A central goal of the International Geosphere-Biosphere Program (IGBP) is to understand the response of the earth's terrestrial ecosystems to global change—including changes in climate, chemistry and direct human impact. This volume contains the plenary papers from the first science conference of the IGBP program, "Global Change and Terrestrial Ecosystems," held in Woods Hole, Massachusetts in May 1994. The book focuses on what we need to know in order to understand our planet better. Like most symposium proceedings, there is much variation in the value of its 28 chapters, which are arranged in five sections (Ecosystem physiology; Ecosystem structure; Agriculture, forestry and soils; Ecological complexity; and Earth system science). Models abound, but the modelers themselves seem wary of the output.
There is consensus in this volume, perhaps best seen in Christian Korner's chapter on the response of complex systems to elevated carbon dioxide suggesting that the response of individual plants in simple experiments cannot be used to predict the response of entire ecosystems to elevated carbon dioxide. Add to that simultaneous exposures to increased nitrogen deposition and rising global temperature, as outlined by F. A. Bazzaz and his colleagues, and we find ourselves with only a scanty ability to predict how our planet will function in the next century.

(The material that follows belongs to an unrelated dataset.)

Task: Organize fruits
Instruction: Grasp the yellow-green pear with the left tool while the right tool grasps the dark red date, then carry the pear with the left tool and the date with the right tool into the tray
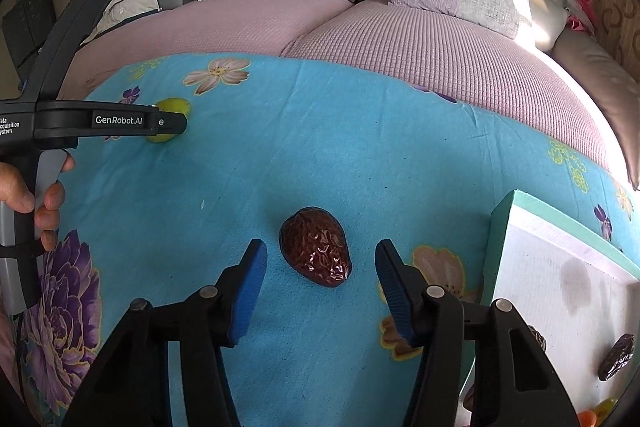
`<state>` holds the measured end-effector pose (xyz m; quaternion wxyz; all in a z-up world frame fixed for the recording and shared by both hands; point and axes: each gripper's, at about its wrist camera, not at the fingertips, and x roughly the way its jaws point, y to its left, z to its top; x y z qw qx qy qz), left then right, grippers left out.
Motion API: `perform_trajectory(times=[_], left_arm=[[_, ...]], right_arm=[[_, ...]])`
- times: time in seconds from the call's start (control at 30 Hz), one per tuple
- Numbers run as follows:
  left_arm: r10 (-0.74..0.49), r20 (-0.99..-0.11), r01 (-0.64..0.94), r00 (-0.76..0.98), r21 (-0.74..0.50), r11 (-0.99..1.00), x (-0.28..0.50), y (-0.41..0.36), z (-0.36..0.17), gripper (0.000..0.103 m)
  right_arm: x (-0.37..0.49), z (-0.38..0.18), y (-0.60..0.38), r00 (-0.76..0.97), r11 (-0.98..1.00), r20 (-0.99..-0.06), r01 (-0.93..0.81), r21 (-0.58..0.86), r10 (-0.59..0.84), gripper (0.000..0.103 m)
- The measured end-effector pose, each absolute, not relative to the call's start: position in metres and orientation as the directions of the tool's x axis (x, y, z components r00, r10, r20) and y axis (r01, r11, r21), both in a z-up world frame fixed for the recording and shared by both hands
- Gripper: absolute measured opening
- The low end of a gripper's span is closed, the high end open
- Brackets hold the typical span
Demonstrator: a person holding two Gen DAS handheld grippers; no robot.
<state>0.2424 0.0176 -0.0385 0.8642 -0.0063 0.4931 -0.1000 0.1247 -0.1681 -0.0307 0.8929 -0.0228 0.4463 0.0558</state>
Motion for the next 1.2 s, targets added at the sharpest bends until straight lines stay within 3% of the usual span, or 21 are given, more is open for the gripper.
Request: perform_trajectory(times=[0.07,0.13,0.3,0.37,0.53,1.0,1.2], left_arm=[[-0.165,-0.852,0.176,0.497,-0.087,0.98,0.241,0.014,-0.038,0.046],[-0.17,-0.85,0.18,0.499,-0.09,0.98,0.239,0.013,-0.036,0.046],[-0.179,-0.835,0.174,0.521,-0.102,0.979,0.225,0.014,-0.029,0.046],[-0.196,-0.821,0.169,0.537,-0.123,0.978,0.215,0.014,-0.023,0.046],[-0.236,-0.79,0.154,0.567,-0.179,0.972,0.19,0.009,-0.011,0.046],[-0.215,-0.777,0.031,0.591,-0.244,0.969,0.12,0.01,-0.01,0.046],[-0.223,-0.775,0.031,0.591,-0.255,0.967,0.117,0.014,-0.012,0.046]], right_arm=[[0.125,-0.03,-0.169,0.598,0.993,-0.798,-0.118,0.011,0.08,0.043],[0.124,-0.029,-0.169,0.597,0.992,-0.797,-0.122,0.02,0.089,0.037],[0.119,-0.023,-0.17,0.609,0.992,-0.787,-0.125,0.024,0.096,0.034],[0.116,-0.018,-0.172,0.619,0.992,-0.779,-0.122,0.023,0.094,0.021],[0.106,-0.012,-0.176,0.624,0.992,-0.775,-0.125,0.025,0.098,0.018],[0.106,-0.018,-0.183,0.618,0.987,-0.77,-0.128,0.101,0.16,0.019],[0.115,-0.026,-0.172,0.599,0.985,-0.786,-0.154,0.079,0.156,0.04]])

There is less consensus regarding biodiversity, with some authors suggesting that a substantial amount of nature's diversity is redundant (C. S. Holling et al.), whereas others suggest that diversity is significant in determining ecosystem response to stress (F. S. Chapin et al.). Large variation in species behavior allows some compensatory responses that hold ecosystem-level function at relatively constant levels. Because the variation in species behavior is so great, ecosystem modelers must categorize species into a few "functional groups" that can be assumed to behave similarly. Another volume in this series, Plant Functional Types, begins this process quite effectively.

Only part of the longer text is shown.